En conclusion, le traducteur doit analyser la signification des irrealia en fonction de l’objectif du texte et décider, selon les significations à privilégier, de la traduction à adopter. En cela, la

théorie de Mika Loponen rejoint la vision de Françoise Wuilmart. Loponen conçoit toutefois que sa méthode peut mener à des traductions trop libres. Il admet également qu’elle peut se révéler trop fastidieuse pour un univers fictionnel relativement simple.

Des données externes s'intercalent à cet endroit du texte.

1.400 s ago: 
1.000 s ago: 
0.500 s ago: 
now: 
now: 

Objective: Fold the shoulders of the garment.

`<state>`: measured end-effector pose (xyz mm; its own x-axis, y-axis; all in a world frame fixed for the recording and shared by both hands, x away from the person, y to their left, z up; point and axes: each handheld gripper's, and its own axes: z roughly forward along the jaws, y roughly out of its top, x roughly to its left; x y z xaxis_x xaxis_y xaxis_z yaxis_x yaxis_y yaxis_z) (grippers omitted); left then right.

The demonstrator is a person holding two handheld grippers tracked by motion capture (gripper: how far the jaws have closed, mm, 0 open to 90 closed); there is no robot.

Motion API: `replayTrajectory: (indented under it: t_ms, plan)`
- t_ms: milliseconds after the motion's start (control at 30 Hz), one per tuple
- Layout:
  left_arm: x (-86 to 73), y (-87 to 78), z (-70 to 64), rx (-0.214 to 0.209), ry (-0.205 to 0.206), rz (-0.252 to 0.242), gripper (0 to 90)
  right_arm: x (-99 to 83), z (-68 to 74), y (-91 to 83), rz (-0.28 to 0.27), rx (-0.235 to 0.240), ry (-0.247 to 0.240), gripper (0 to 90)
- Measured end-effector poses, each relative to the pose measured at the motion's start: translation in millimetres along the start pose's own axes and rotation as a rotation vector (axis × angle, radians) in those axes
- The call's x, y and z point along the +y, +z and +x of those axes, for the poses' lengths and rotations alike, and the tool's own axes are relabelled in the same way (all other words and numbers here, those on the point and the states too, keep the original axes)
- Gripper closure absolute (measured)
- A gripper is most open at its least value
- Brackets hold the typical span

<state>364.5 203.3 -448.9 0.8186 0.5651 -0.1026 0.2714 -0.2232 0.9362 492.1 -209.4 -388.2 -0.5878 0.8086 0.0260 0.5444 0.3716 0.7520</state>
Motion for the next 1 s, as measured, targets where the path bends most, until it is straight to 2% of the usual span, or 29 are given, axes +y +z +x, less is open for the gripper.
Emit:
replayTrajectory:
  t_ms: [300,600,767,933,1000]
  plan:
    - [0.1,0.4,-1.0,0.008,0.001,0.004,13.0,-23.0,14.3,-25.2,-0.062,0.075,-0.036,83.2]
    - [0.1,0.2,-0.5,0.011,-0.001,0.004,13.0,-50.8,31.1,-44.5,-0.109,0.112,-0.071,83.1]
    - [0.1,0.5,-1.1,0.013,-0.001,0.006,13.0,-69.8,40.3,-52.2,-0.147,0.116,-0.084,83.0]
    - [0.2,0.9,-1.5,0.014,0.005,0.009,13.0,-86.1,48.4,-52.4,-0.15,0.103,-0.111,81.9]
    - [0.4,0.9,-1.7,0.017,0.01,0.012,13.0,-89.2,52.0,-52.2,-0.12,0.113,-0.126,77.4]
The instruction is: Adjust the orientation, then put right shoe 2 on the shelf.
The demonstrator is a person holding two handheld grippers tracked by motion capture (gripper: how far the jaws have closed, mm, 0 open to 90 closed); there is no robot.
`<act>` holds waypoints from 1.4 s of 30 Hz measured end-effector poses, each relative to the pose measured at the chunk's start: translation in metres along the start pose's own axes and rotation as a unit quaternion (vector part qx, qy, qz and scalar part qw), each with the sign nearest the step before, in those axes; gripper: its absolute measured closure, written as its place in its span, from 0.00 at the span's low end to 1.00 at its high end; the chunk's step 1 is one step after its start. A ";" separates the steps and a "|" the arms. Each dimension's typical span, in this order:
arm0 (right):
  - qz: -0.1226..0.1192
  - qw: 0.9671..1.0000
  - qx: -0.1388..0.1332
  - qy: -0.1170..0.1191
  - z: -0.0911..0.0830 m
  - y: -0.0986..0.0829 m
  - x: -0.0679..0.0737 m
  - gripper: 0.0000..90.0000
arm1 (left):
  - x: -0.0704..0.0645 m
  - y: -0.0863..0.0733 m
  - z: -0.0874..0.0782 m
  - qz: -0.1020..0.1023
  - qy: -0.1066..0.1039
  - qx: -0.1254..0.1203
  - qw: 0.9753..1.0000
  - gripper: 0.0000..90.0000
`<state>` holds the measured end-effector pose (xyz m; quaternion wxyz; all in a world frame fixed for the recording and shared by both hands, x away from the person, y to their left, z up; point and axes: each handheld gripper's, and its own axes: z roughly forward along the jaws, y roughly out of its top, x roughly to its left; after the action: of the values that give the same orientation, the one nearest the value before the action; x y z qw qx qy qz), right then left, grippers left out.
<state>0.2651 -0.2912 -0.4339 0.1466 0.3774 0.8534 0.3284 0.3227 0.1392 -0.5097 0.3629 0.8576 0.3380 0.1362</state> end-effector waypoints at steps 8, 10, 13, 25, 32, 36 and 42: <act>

Pour notre part, nous estimons que, mise en relation avec les éléments caractéristiques du texte de science-fiction, cette théorie peut se révéler très utile, surtout si le traducteur privilégie les phases d’interprétation et de sémiotique. Dans la même lignée, nous avons également relevé les propos d’Irène Langlet, qui font échos à la fois à la méthode de Loponen et aux visions de Fadime Coban et de Françoise Wuilmart. Dans son ouvrage La science-fiction, lecture et poétique d’un genre littéraire (2010), elle décrit en effet l’importance de la relation signifié-signifiant :

La forme que prend le nom d’un personnage, la syntaxe des phrases qui amènent une étrangeté dans l’univers d’un récit, l’ordre dans lequel les actions de ce récit son racontées ou encore le type d’énonciation par laquelle passent les explications des étrangetés : voilà les signifiants du roman de SF, dont nous percevons bien les signifiés, composants de base des signes globaux que sont les « thèmes » vers lesquels on est si spontanément dirigé (extra-terrestres, engins spatiaux, cataclysmes futurs, autres mondes, etc.) L’étude des robots, des extra-terrestres, des sociétés futures ou des voyages dans l’espace, et de tous les autres thèmes que le corpus science-fictionnel a depuis longtemps émancipés de leur(s) texte(s) originaire(s), doit ainsi à nos yeux, pour être vraiment pertinente, poser ses bases sur une analyse des assemblages textuels qui les mettent en forme. (Langlet, 2010 : 20)

À la lumière de ces différentes approches, nous sommes convaincue que la manière dont est raconté le récit de science-fiction est tout aussi importante que l’histoire elle-même, et c’est sur cette hypothèse que nous fonderons notre analyse.